> [The task]: Copy out the data below. Leave nothing out and alter nothing.

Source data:
====
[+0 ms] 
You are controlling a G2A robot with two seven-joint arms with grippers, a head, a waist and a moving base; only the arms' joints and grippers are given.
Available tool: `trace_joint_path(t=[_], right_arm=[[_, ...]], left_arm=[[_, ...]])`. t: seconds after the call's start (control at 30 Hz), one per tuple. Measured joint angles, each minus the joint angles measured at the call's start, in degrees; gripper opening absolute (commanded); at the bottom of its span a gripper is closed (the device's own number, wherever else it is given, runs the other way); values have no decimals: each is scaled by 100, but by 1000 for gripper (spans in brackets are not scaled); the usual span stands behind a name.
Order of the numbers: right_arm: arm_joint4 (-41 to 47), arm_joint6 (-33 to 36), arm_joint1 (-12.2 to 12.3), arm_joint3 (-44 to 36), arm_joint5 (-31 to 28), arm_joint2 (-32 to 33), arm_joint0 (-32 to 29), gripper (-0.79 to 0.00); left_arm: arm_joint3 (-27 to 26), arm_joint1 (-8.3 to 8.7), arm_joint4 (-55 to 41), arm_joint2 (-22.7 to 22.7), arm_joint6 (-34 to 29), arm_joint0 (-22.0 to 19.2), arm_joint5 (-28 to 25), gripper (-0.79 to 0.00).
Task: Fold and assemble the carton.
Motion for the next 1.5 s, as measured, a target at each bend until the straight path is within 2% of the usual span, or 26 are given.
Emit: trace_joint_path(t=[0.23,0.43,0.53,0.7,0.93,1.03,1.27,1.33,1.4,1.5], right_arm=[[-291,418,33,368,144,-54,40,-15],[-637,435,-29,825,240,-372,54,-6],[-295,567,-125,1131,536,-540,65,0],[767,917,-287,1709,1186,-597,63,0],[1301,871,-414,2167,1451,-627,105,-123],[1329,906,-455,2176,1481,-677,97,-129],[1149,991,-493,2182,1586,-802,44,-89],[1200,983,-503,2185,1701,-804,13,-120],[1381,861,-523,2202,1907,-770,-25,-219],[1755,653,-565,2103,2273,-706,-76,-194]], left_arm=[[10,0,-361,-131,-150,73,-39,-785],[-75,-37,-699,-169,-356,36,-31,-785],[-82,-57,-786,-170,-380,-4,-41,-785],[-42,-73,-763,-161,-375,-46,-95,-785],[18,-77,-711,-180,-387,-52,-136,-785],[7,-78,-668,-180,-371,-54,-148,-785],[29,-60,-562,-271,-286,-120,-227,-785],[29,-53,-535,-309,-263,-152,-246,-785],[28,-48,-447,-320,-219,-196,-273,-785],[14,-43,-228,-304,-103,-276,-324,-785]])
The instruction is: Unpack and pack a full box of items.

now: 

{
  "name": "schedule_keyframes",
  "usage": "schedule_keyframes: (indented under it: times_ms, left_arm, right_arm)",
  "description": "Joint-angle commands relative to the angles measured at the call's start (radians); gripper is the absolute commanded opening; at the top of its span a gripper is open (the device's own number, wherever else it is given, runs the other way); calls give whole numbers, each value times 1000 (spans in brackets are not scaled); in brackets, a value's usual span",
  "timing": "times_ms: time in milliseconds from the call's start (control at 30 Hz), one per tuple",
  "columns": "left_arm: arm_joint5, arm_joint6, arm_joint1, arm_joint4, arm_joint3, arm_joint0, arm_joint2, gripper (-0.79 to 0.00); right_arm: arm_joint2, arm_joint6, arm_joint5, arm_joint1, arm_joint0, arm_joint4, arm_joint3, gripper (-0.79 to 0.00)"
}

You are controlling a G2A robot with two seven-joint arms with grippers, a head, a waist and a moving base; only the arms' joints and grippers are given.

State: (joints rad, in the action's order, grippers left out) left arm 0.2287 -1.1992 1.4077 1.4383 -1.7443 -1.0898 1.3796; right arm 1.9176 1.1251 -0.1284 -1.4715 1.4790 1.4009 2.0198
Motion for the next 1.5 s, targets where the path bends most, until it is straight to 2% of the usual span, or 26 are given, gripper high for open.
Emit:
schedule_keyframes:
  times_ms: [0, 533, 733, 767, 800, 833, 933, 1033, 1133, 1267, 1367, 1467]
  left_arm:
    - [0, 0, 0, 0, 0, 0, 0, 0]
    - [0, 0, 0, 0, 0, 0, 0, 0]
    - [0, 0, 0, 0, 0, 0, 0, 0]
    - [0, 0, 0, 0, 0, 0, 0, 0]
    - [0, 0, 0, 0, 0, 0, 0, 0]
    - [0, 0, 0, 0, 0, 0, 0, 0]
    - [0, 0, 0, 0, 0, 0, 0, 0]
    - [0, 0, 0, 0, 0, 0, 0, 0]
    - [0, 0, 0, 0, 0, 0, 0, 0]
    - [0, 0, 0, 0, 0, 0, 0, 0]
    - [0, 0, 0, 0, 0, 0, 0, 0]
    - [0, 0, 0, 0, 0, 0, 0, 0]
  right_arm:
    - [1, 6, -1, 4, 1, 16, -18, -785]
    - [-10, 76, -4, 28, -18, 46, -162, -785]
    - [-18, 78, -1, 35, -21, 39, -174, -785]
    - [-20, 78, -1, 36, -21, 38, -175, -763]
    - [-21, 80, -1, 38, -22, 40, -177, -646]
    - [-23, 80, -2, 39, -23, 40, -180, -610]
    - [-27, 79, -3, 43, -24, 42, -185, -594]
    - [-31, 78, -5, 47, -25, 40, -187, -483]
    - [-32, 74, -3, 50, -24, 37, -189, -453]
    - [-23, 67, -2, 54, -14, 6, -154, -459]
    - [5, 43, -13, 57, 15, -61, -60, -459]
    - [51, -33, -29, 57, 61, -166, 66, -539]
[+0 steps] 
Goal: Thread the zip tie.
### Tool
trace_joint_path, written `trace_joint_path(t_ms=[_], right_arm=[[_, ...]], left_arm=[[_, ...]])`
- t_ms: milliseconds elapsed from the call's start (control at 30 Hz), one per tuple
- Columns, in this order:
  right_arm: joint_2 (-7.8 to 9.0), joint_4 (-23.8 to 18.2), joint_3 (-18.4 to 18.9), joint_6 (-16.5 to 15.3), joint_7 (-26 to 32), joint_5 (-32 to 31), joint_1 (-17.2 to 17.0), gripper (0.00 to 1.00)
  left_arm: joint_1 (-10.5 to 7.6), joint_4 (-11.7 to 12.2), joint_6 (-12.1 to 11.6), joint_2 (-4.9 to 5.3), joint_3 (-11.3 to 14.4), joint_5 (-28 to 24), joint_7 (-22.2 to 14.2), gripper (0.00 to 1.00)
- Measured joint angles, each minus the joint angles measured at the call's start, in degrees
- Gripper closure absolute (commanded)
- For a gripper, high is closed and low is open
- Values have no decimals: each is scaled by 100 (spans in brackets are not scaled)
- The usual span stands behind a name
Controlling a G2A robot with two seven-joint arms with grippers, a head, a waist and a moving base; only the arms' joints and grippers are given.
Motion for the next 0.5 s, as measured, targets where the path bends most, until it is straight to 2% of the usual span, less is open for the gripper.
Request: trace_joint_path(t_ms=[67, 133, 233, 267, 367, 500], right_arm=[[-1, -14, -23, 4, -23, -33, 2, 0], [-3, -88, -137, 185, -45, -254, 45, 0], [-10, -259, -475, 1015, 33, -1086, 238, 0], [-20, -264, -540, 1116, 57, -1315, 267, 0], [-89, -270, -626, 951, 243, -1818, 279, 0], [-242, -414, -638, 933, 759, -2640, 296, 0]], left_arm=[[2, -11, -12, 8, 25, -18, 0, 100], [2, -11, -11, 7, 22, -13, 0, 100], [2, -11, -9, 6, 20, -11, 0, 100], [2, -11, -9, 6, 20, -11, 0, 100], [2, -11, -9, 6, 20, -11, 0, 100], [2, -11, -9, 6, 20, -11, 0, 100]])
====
> [Exercise output]:
[+0 ms] 
You are controlling a G2A robot with two seven-joint arms with grippers, a head, a waist and a moving base; only the arms' joints and grippers are given.
Available tool: `trace_joint_path(t=[_], right_arm=[[_, ...]], left_arm=[[_, ...]])`. t: seconds after the call's start (control at 30 Hz), one per tuple. Measured joint angles, each minus the joint angles measured at the call's start, in degrees; gripper opening absolute (commanded); at the bottom of its span a gripper is closed (the device's own number, wherever else it is given, runs the other way); values have no decimals: each is scaled by 100, but by 1000 for gripper (spans in brackets are not scaled); the usual span stands behind a name.
Order of the numbers: right_arm: arm_joint4 (-41 to 47), arm_joint6 (-33 to 36), arm_joint1 (-12.2 to 12.3), arm_joint3 (-44 to 36), arm_joint5 (-31 to 28), arm_joint2 (-32 to 33), arm_joint0 (-32 to 29), gripper (-0.79 to 0.00); left_arm: arm_joint3 (-27 to 26), arm_joint1 (-8.3 to 8.7), arm_joint4 (-55 to 41), arm_joint2 (-22.7 to 22.7), arm_joint6 (-34 to 29), arm_joint0 (-22.0 to 19.2), arm_joint5 (-28 to 25), gripper (-0.79 to 0.00).
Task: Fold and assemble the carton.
Motion for the next 1.5 s, as measured, a target at each bend until the straight path is within 2% of the usual span, or 26 are given.
Emit: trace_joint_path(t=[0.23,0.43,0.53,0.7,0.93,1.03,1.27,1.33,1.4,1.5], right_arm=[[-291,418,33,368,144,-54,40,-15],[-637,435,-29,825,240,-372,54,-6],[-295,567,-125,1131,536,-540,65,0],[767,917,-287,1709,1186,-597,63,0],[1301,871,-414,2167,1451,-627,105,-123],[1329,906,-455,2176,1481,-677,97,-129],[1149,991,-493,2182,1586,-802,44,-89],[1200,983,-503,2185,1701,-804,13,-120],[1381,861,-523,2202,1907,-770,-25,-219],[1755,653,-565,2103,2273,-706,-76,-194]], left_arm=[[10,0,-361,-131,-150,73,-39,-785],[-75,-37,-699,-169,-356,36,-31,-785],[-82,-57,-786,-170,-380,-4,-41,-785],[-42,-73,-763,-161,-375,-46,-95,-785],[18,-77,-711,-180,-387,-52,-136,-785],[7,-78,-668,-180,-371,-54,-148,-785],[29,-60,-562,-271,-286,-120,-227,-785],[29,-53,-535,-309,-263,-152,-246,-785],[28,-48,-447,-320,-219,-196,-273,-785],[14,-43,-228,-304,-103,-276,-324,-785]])
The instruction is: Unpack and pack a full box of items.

now: 

{
  "name": "schedule_keyframes",
  "usage": "schedule_keyframes: (indented under it: times_ms, left_arm, right_arm)",
  "description": "Joint-angle commands relative to the angles measured at the call's start (radians); gripper is the absolute commanded opening; at the top of its span a gripper is open (the device's own number, wherever else it is given, runs the other way); calls give whole numbers, each value times 1000 (spans in brackets are not scaled); in brackets, a value's usual span",
  "timing": "times_ms: time in milliseconds from the call's start (control at 30 Hz), one per tuple",
  "columns": "left_arm: arm_joint5, arm_joint6, arm_joint1, arm_joint4, arm_joint3, arm_joint0, arm_joint2, gripper (-0.79 to 0.00); right_arm: arm_joint2, arm_joint6, arm_joint5, arm_joint1, arm_joint0, arm_joint4, arm_joint3, gripper (-0.79 to 0.00)"
}

You are controlling a G2A robot with two seven-joint arms with grippers, a head, a waist and a moving base; only the arms' joints and grippers are given.

State: (joints rad, in the action's order, grippers left out) left arm 0.2287 -1.1992 1.4077 1.4383 -1.7443 -1.0898 1.3796; right arm 1.9176 1.1251 -0.1284 -1.4715 1.4790 1.4009 2.0198
Motion for the next 1.5 s, targets where the path bends most, until it is straight to 2% of the usual span, or 26 are given, gripper high for open.
Emit:
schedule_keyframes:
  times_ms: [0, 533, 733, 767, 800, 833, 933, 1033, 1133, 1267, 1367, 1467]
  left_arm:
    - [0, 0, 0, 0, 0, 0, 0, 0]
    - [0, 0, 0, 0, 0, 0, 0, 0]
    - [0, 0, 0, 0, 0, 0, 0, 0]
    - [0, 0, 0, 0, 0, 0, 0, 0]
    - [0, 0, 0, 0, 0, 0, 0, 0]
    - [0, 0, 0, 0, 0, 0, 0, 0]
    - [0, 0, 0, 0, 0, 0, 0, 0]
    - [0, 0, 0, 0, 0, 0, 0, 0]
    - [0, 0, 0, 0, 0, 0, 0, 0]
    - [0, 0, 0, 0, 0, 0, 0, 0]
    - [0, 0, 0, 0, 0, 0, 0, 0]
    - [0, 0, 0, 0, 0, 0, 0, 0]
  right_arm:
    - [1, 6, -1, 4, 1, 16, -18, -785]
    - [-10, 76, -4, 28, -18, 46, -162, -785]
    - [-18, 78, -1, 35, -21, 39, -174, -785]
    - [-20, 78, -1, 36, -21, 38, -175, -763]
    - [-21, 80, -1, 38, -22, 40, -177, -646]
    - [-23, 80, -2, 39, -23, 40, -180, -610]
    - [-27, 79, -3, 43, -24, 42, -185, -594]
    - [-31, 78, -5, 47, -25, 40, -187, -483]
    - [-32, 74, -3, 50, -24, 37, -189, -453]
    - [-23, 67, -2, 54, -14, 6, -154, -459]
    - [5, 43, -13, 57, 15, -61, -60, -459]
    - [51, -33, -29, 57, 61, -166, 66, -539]
[+0 steps] 
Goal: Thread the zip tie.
### Tool
trace_joint_path, written `trace_joint_path(t_ms=[_], right_arm=[[_, ...]], left_arm=[[_, ...]])`
- t_ms: milliseconds elapsed from the call's start (control at 30 Hz), one per tuple
- Columns, in this order:
  right_arm: joint_2 (-7.8 to 9.0), joint_4 (-23.8 to 18.2), joint_3 (-18.4 to 18.9), joint_6 (-16.5 to 15.3), joint_7 (-26 to 32), joint_5 (-32 to 31), joint_1 (-17.2 to 17.0), gripper (0.00 to 1.00)
  left_arm: joint_1 (-10.5 to 7.6), joint_4 (-11.7 to 12.2), joint_6 (-12.1 to 11.6), joint_2 (-4.9 to 5.3), joint_3 (-11.3 to 14.4), joint_5 (-28 to 24), joint_7 (-22.2 to 14.2), gripper (0.00 to 1.00)
- Measured joint angles, each minus the joint angles measured at the call's start, in degrees
- Gripper closure absolute (commanded)
- For a gripper, high is closed and low is open
- Values have no decimals: each is scaled by 100 (spans in brackets are not scaled)
- The usual span stands behind a name
Controlling a G2A robot with two seven-joint arms with grippers, a head, a waist and a moving base; only the arms' joints and grippers are given.
Motion for the next 0.5 s, as measured, targets where the path bends most, until it is straight to 2% of the usual span, less is open for the gripper.
Request: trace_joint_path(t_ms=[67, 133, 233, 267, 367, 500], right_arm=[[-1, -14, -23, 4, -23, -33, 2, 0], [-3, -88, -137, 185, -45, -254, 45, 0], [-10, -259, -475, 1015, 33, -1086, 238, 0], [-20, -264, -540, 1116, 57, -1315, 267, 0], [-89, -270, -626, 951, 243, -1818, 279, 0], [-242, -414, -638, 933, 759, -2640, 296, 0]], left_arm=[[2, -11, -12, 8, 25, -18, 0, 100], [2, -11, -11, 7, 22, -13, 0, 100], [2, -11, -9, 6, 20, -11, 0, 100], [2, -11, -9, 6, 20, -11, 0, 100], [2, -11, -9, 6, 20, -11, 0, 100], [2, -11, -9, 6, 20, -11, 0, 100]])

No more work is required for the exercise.